Other reason I have no sympathy for the rapists? NOT DIFFICULT to not rape someone. Not difficult at all. And unlike other “youthful mistakes”, this one is an intentional malicious act AGAINST another human being (and in this case, was for their own amusement).

Falconer
Falconer
11 years ago

I am sick to death of the phrase “personal responsibility.”

Mary
Mary
11 years ago

I don’t think that tedthefed was trying to excuse their behavior in any way. You can be sad that these boys have chosen to do something so horrible, and still be furious at them. When there are so many sad and awful things that people do to each other, it might be the best idea to fight against these injustices as hard as you can, and still try to see everybody involved as human.
I think that forgiveness is an important part of being human, to be honest. This isn’t really the time to be even considering it, but if they ever fully regret how evil they’ve been, with every part of their persons, they MIGHT deserve a second chance. Right now, though, the reality of what they’ve done is too deplorable to try and sympathize with them.

katz
11 years ago

I don’t think these guys will ever be rehabilitated. How can they when everyone tells them they did nothing wrong?

MorkaisChosen
MorkaisChosen
11 years ago

So we need to make a big fucking change to society so people stop saying that.

katz
11 years ago

Well yes, obviously.

cloudiah
11 years ago

Internet hugs and/or cups of tea and/or shots of whiskey to anyone who wants them right now.

One thing struck me while reading the LA Times coverage of the story, and it has to do with the common theme on AVfM and r/mensrights that rape education campaigns are just OMG so insulting and stupid because of course no one needs to be taught not to rape anyone, followed by upvoted snark about “hey this is your daily reminder not to rape anyone” ha ha because that’s just stupid, right bros?

In one of the more striking court exchanges, a prosecution witness who admitted seeing one of the rapes said he didn’t try to stop it because he did not know it was rape. “It wasn’t violent,” he explained. “I didn’t know what rape was.”

But Simmons [law professor] was struck by the apparent ignorance of what defines “rape” among the teenage witnesses. “I think that this is, unfortunately, a pretty common view,” he said. “I hope it’ll be less common after this case.”
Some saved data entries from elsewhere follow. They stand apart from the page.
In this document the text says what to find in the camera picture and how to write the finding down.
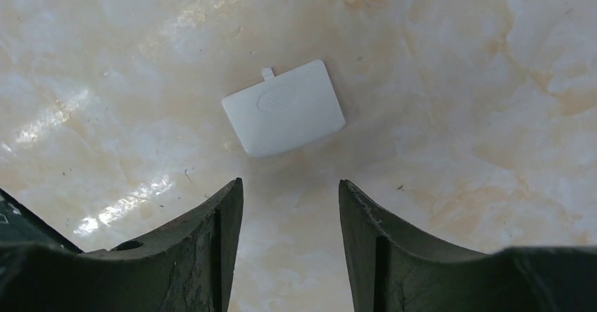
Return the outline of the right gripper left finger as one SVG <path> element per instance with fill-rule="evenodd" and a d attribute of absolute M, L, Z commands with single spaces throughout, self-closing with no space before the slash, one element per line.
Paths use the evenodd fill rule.
<path fill-rule="evenodd" d="M 1 193 L 2 311 L 226 311 L 243 214 L 235 179 L 112 249 L 84 252 Z"/>

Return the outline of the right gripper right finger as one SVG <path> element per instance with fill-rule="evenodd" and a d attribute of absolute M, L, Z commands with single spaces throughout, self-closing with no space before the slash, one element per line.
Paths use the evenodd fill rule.
<path fill-rule="evenodd" d="M 595 247 L 454 245 L 399 218 L 349 180 L 339 214 L 356 311 L 595 311 Z"/>

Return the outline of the white battery cover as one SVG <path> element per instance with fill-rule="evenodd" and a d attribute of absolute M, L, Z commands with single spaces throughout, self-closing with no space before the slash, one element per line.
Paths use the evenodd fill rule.
<path fill-rule="evenodd" d="M 325 63 L 316 59 L 222 100 L 244 149 L 253 158 L 282 154 L 340 131 L 346 119 Z"/>

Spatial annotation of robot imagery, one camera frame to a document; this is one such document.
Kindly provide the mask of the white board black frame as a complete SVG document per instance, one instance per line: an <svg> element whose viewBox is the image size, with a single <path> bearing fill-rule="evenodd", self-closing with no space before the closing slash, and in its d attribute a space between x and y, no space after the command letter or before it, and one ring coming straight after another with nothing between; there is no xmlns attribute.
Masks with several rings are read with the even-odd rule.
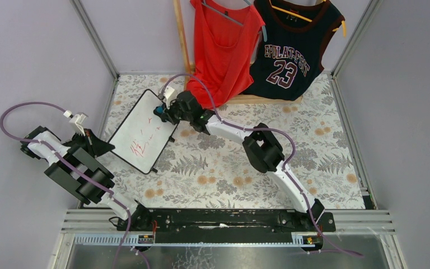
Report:
<svg viewBox="0 0 430 269"><path fill-rule="evenodd" d="M155 163L176 130L176 125L154 114L162 104L152 90L146 89L108 140L115 146L112 154L143 174L155 171Z"/></svg>

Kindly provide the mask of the blue black whiteboard eraser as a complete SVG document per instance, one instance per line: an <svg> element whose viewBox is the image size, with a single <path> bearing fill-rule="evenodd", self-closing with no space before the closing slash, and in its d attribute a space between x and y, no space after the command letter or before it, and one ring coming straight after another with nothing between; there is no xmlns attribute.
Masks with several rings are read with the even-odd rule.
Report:
<svg viewBox="0 0 430 269"><path fill-rule="evenodd" d="M163 107L163 105L161 105L161 106L157 106L157 107L154 109L153 113L154 113L154 115L156 115L156 116L158 116L158 117L161 117L161 116L163 115L163 113L164 113L164 107Z"/></svg>

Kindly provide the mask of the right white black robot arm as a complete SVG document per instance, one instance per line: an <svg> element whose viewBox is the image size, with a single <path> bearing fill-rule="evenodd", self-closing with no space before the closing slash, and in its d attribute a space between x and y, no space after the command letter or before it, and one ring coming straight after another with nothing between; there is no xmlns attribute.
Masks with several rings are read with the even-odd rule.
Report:
<svg viewBox="0 0 430 269"><path fill-rule="evenodd" d="M314 224L319 222L325 207L295 176L288 165L290 158L285 157L275 137L278 133L292 142L288 134L263 123L246 127L223 119L215 109L203 108L188 91L179 93L171 101L164 100L153 112L163 122L177 125L186 121L199 133L220 136L242 145L251 166L271 177L284 190L294 210L309 217Z"/></svg>

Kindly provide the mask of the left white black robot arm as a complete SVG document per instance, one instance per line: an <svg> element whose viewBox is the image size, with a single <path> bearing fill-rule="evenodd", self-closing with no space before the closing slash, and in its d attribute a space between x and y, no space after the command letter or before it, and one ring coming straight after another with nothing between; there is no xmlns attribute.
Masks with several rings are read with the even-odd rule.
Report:
<svg viewBox="0 0 430 269"><path fill-rule="evenodd" d="M114 175L97 157L114 146L97 138L91 130L62 142L52 131L39 126L21 141L26 155L48 163L45 175L84 205L111 208L121 221L133 221L138 202L117 190Z"/></svg>

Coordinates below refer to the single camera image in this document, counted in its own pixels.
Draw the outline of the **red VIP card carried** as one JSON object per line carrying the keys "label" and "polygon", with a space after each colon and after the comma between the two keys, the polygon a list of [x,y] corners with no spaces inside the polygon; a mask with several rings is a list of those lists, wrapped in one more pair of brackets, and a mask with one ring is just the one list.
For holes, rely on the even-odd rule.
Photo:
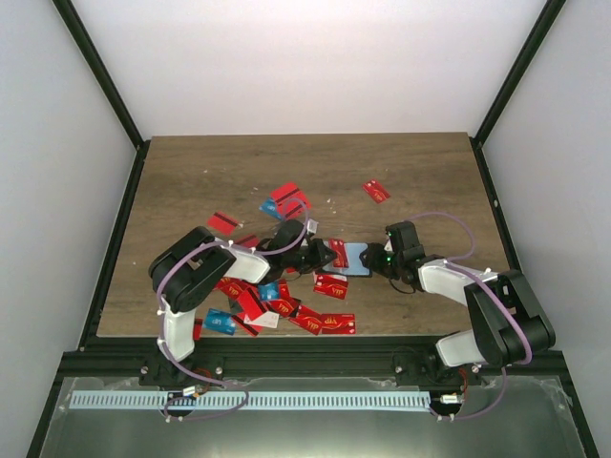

This, you asshats*, is why we need rape education campaigns — so that people can recognize a rape that is taking place right in front of them, and stop it, or call the people who can. And if you can’t see that, there is no hope that you will ever be a decent human being.

*Addressed to MRAs of course, not manboobzers.

lumi
lumi
11 years ago

@Gillian, that was a very well done article. Jenny Trout also referenced it, in her post this morning about how we don’t teach kids what rape is: http://jennytrout.blogspot.com/2013/03/i-didnt-know-exactly-what-rape-was.html#comment-form . Trigger warnings for both.

@Falconer – yup

blitzgal
11 years ago

This, you asshats*, is why we need rape education campaigns — so that people can recognize a rape that is taking place right in front of them, and stop it, or call the people who can. And if you can’t see that, there is no hope that you will ever be a decent human being.

Really crystallizes why campaigns like “Don’t Be THAT Guy” are necessary.